Data shown →

== == ==

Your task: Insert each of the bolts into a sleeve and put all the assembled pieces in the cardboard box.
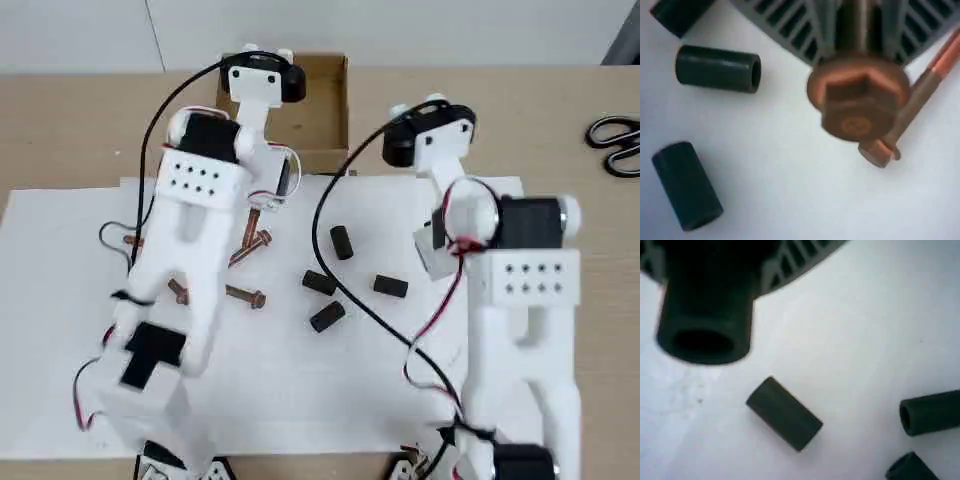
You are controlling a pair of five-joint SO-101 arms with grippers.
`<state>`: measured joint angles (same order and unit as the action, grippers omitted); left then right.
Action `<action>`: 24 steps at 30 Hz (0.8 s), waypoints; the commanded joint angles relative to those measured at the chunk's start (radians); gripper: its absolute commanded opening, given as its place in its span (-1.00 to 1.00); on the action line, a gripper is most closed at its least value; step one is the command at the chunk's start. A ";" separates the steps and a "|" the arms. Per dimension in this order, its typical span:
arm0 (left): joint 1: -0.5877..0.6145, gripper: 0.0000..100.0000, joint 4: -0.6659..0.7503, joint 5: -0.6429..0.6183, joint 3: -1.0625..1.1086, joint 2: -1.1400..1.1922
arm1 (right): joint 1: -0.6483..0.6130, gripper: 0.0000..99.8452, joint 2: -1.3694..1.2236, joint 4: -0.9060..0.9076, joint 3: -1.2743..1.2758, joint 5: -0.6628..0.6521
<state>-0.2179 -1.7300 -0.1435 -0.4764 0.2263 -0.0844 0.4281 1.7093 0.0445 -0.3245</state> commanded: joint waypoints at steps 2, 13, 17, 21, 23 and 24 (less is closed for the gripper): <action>-0.023 -0.99 -0.018 0.012 0.193 -0.269 | -0.005 -0.99 0.182 -0.133 0.153 0.104; -0.017 -0.99 0.379 -0.147 0.753 -0.684 | -0.067 -0.99 0.549 -0.599 0.726 0.345; -0.018 -0.99 0.585 -0.222 0.958 -0.838 | -0.197 -0.99 0.647 -0.690 0.855 0.347; -0.017 -0.99 0.790 -0.276 1.178 -0.996 | -0.305 -0.99 0.728 -0.786 0.971 0.345; -0.017 -0.99 0.868 -0.310 1.274 -1.077 | -0.346 -0.99 0.760 -0.814 1.017 0.342; -0.017 -0.99 0.901 -0.324 1.316 -1.119 | -0.363 -0.99 0.774 -0.823 1.039 0.341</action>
<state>-0.2348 -0.9521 -0.4304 0.7495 -0.7618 -0.4020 1.1492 0.9375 1.0556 0.0130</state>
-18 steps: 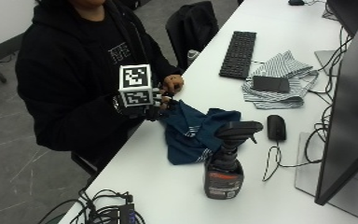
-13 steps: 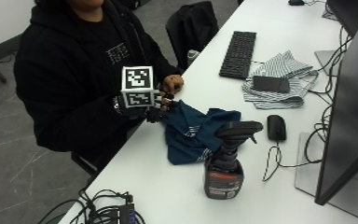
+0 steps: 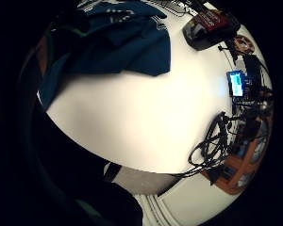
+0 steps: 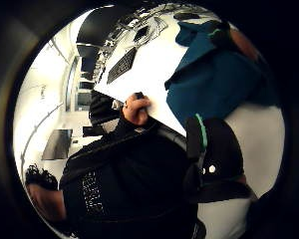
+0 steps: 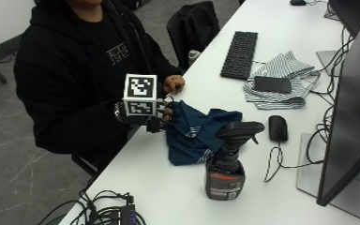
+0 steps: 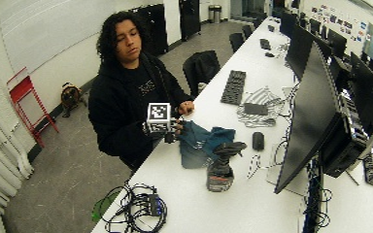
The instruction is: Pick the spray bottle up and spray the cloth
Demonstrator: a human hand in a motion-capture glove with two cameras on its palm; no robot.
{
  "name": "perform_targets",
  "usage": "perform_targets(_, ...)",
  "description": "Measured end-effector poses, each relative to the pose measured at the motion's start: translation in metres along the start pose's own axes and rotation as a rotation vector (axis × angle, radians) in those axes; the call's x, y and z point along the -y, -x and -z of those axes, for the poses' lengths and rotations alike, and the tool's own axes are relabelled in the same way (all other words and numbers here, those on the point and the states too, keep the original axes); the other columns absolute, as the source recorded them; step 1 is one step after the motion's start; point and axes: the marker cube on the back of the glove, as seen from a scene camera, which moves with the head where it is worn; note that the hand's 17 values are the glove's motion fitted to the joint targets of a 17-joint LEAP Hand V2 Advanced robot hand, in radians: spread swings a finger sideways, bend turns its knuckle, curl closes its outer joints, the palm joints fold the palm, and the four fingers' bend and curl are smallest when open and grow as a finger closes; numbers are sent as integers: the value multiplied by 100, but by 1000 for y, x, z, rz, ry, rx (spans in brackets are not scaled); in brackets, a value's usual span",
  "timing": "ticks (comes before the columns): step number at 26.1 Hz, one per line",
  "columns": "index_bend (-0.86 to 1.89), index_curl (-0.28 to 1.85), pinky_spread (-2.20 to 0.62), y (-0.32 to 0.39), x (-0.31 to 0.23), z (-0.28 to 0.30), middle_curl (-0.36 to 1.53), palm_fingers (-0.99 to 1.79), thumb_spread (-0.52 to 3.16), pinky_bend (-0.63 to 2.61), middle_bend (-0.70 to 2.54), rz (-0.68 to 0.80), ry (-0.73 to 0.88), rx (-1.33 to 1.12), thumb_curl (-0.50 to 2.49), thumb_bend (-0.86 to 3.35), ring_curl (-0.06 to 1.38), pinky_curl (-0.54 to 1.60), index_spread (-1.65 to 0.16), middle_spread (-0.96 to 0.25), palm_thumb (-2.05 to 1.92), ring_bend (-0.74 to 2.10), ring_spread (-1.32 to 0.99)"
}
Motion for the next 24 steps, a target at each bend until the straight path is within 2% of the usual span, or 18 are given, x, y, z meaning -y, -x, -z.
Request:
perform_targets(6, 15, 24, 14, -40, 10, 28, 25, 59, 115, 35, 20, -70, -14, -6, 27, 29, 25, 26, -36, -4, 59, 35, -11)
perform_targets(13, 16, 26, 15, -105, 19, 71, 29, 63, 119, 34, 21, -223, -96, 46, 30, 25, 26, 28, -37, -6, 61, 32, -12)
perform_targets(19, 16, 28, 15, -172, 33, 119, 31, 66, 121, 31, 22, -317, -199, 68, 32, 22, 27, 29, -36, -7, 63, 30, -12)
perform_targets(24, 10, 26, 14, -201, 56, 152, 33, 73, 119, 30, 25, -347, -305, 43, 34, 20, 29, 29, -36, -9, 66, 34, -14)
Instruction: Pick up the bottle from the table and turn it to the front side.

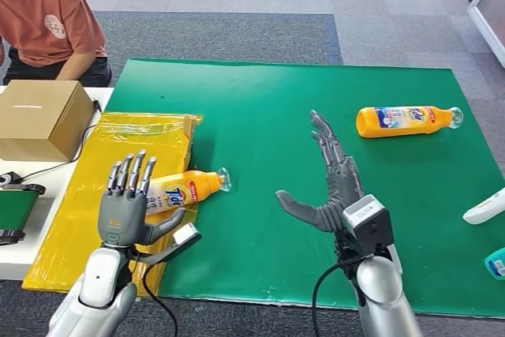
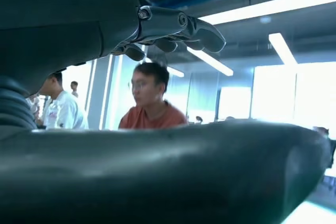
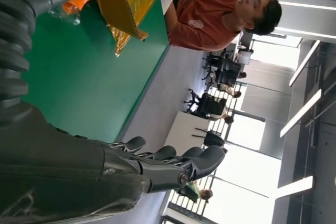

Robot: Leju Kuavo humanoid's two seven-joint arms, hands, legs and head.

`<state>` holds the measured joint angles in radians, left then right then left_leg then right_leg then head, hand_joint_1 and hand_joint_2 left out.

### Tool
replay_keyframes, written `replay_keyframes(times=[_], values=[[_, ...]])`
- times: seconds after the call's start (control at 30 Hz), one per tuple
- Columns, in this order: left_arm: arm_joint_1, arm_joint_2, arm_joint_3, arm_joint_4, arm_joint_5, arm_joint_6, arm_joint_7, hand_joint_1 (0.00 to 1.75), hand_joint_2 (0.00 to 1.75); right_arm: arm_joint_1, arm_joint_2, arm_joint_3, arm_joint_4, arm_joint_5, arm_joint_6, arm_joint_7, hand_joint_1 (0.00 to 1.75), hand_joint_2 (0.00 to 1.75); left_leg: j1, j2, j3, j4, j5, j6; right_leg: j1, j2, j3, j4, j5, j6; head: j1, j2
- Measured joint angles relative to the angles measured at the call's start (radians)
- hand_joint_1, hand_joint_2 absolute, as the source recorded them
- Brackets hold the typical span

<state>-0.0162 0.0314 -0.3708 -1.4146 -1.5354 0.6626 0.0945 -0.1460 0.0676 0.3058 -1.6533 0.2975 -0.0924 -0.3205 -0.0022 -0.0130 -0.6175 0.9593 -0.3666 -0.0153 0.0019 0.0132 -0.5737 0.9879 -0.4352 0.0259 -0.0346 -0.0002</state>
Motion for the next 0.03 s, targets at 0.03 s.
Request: replay_keyframes(times=[0.03], values=[[0.007, 0.000, 0.000, -0.019, 0.000, 0.009, -0.002, 0.00, 0.00, 0.002, 0.000, 0.000, 0.000, 0.000, -0.002, 0.000, 0.00, 1.75, 0.000, 0.000, 0.000, 0.000, 0.000, 0.000, 0.000, 0.000, 0.000, 0.000, 0.000, 0.000, 0.000, 0.000]])
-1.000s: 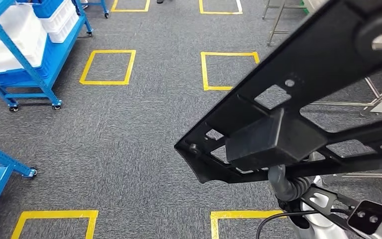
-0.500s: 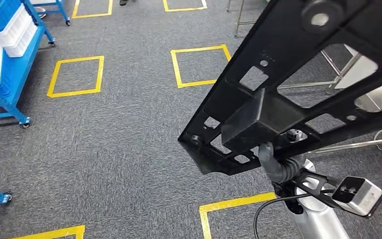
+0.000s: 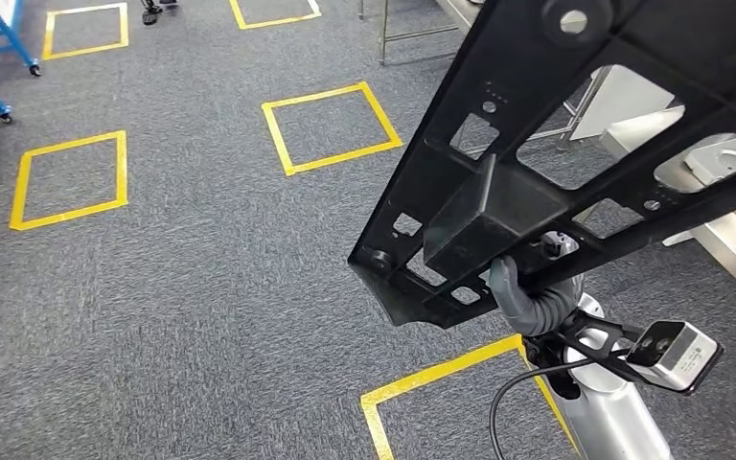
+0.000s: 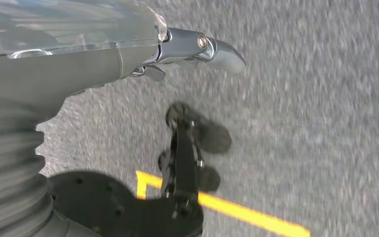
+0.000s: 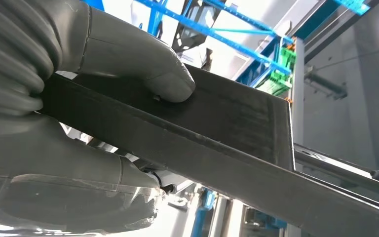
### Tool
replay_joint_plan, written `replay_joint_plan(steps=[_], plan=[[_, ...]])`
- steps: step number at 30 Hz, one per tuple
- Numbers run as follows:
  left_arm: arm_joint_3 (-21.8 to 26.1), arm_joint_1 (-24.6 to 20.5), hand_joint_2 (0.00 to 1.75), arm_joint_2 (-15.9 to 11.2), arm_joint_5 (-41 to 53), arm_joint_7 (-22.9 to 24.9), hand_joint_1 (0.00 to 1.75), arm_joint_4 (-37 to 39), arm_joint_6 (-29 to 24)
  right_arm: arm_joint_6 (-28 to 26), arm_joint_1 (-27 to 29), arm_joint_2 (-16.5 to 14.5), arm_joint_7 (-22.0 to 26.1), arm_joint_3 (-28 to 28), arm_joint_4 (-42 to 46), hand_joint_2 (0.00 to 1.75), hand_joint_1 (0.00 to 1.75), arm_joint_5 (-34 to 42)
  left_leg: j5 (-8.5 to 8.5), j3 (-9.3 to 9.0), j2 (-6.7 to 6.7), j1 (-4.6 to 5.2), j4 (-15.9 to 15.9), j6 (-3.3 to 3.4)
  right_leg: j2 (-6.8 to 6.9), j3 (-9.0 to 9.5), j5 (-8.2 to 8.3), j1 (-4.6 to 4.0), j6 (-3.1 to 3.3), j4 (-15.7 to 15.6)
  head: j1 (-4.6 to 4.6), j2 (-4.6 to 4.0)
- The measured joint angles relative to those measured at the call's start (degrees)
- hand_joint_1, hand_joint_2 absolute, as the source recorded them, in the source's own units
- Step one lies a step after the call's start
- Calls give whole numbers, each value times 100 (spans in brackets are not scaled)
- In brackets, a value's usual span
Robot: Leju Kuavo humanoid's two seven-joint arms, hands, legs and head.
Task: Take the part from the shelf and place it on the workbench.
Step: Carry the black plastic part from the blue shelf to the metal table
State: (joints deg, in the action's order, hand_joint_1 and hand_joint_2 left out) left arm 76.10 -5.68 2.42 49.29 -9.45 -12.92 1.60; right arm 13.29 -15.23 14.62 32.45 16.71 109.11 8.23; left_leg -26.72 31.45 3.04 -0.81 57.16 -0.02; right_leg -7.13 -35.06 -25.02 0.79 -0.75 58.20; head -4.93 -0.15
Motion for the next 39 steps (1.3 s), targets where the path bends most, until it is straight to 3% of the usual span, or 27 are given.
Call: replay_joint_plan(steps=[2,4,6,7,8,10,12,14,15,17,19,20,21,22,24,26,28,30,32,34,36,37,38,39], plan=[[27,-11,175,-49,-68,90,0,-2,-117,-9,20,-16,26,-72,13,175,175,10,31,-29,-149,-26,-61,77,286,-157,-185,-19,-43,309,1,0],[83,7,175,-106,-138,146,0,-3,-202,-9,58,-33,52,-132,19,175,175,19,25,-36,-304,-9,-68,117,593,-528,-539,-1,-67,1054,2,0],[137,26,175,-155,-180,170,0,-4,-240,-9,127,-45,63,-169,19,175,175,20,6,-38,-458,2,-63,114,674,-816,-687,28,-88,1611,2,0],[156,25,175,-171,-207,172,0,-4,-250,-9,157,-46,67,-184,19,175,175,19,-6,-44,-532,4,-59,106,697,-798,-601,38,-92,1575,2,0],[176,21,175,-183,-238,175,0,-4,-266,-7,178,-46,77,-198,20,175,175,17,-22,-56,-602,5,-55,93,741,-652,-427,44,-87,1299,2,0],[235,11,175,-205,-325,184,0,-4,-302,5,205,-46,114,-227,28,175,175,8,-68,-98,-726,28,-42,46,1006,-198,-98,6,-47,469,2,0],[305,10,175,-222,-405,199,0,-4,-319,32,227,-52,165,-250,36,175,175,-4,-114,-135,-838,62,-35,-17,1177,30,-9,-47,9,26,1,0],[354,2,175,-227,-438,189,0,-4,-299,55,252,-57,206,-265,37,175,175,-13,-147,-172,-975,73,-45,-79,1051,19,-20,-62,64,-6,1,0],[367,-11,175,-227,-436,170,0,-4,-275,59,264,-57,221,-271,37,175,175,-16,-179,-189,-978,62,-33,-114,978,22,-12,-56,94,-22,1,0],[382,-31,175,-226,-426,115,0,-4,-216,61,266,-56,250,-278,33,175,175,-22,-384,-99,-754,38,234,-168,850,39,12,-27,159,-60,0,0],[397,-20,175,-224,-418,78,0,-4,-180,60,267,-55,267,-280,19,175,175,-24,-757,234,-452,25,951,-193,721,44,19,-24,201,-68,-1,0],[403,-7,175,-224,-414,68,0,-4,-170,60,278,-55,269,-280,9,175,175,-25,-898,428,-393,25,1336,-199,644,44,19,-30,211,-66,-1,0],[408,6,175,-224,-409,60,0,-4,-161,57,292,-55,270,-280,0,175,175,-25,-937,570,-366,25,1584,-200,559,45,18,-36,215,-63,-1,0],[409,11,175,-224,-400,54,0,-4,-150,55,305,-55,271,-280,-6,175,175,-25,-858,620,-354,25,1619,-195,473,48,18,-40,216,-57,-1,0],[409,6,175,-226,-383,41,0,-4,-130,51,318,-55,276,-282,-9,175,175,-25,-424,428,-266,22,1054,-164,310,55,12,-40,207,-38,-1,0],[409,0,175,-240,-375,28,0,-4,-119,48,323,-55,293,-285,-10,175,175,-24,-102,154,47,8,343,-108,161,32,7,-37,169,-6,0,0],[408,3,175,-256,-367,11,0,-4,-112,37,339,-55,314,-289,-10,175,175,-20,-58,56,218,12,79,-52,16,-20,26,-10,94,4,1,0],[407,-16,175,-263,-354,-10,0,-4,-102,20,368,-63,322,-299,-8,175,175,-17,-34,29,88,14,28,11,-90,-49,52,14,15,-9,0,0],[406,-50,175,-268,-332,-28,0,-4,-81,11,383,-77,324,-316,-1,175,175,-16,7,-15,-63,-5,-44,90,138,-145,-75,-15,-28,188,1,0],[404,-52,175,-268,-317,-35,0,-4,-55,0,391,-96,324,-327,1,175,175,-16,16,-37,-222,7,-76,143,512,-456,-408,-26,-52,827,2,0],[403,-42,175,-268,-314,-36,0,-4,-40,-9,420,-115,322,-329,-5,175,175,-16,0,-36,-385,31,-68,156,650,-789,-649,8,-81,1494,2,0],[403,-42,175,-268,-314,-36,0,-4,-34,-10,435,-119,320,-329,-8,175,175,-16,-10,-37,-467,37,-63,152,675,-832,-631,24,-94,1585,2,0],[401,-45,175,-268,-311,-36,0,-4,-25,-14,444,-121,320,-329,-9,175,175,-16,-25,-42,-543,40,-56,145,706,-745,-511,35,-101,1433,2,0],[398,-50,175,-268,-307,-36,0,-4,-16,-22,448,-121,319,-329,-9,175,175,-16,-43,-53,-614,41,-46,132,780,-547,-329,41,-100,1082,2,0]])
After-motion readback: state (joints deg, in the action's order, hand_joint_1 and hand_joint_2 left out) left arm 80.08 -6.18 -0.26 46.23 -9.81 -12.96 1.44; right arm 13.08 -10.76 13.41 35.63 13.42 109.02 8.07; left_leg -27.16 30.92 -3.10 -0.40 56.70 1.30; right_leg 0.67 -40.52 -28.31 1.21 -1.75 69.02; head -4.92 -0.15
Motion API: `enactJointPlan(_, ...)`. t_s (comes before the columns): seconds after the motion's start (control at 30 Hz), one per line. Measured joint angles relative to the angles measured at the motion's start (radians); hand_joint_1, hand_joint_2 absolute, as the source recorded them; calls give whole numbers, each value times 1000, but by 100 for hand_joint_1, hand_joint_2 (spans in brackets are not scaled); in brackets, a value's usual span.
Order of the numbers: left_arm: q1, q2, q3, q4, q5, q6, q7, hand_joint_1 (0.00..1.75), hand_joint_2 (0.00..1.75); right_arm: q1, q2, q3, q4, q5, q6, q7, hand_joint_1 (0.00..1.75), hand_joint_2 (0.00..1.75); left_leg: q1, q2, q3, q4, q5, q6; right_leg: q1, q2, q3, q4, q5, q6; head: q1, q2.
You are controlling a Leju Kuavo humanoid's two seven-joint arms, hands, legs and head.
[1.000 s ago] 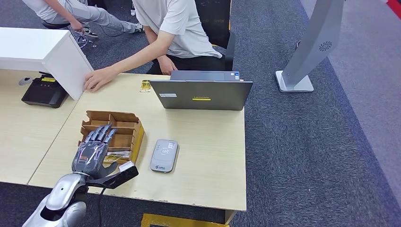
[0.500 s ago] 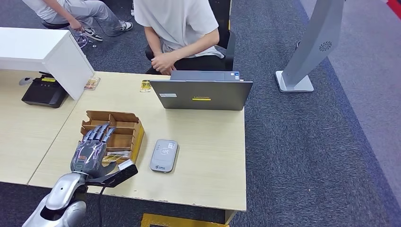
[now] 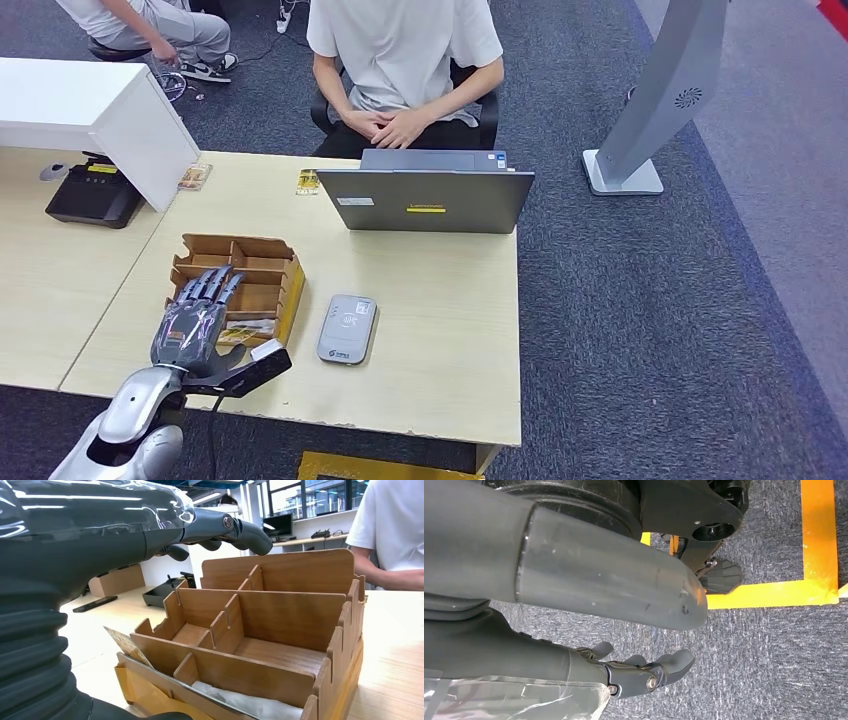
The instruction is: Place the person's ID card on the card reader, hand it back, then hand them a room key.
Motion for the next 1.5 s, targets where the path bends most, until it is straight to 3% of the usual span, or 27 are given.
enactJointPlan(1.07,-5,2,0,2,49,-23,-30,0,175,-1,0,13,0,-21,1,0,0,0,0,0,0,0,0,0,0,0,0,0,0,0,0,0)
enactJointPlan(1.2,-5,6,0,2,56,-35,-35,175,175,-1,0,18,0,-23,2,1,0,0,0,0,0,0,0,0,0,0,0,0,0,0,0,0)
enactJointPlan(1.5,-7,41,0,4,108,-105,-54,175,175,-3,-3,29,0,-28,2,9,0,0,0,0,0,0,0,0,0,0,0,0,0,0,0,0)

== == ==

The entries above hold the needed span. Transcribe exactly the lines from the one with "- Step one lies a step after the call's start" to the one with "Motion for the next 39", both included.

Task solution →
- Step one lies a step after the call's start
- Calls give whole numbers, each value times 100 (spans in brackets are not scaled)
- In brackets, a value's usual span
Robot: Leju Kuavo humanoid's two seven-joint arms, hands, legs and head.
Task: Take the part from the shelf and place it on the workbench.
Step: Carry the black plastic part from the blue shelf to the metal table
State: (joints deg, in the action's order, hand_joint_1 and hand_joint_2 left out) left arm 76.10 -5.68 2.42 49.29 -9.45 -12.92 1.60; right arm 13.29 -15.23 14.62 32.45 16.71 109.11 8.23; left_leg -26.72 31.45 3.04 -0.81 57.16 -0.02; right_leg -7.13 -35.06 -25.02 0.79 -0.75 58.20; head -4.93 -0.15
Motion for the next 39 steps (1.3 s), targets where the path bends most, until it is straight to 3% of the usual span, or 27 are given.

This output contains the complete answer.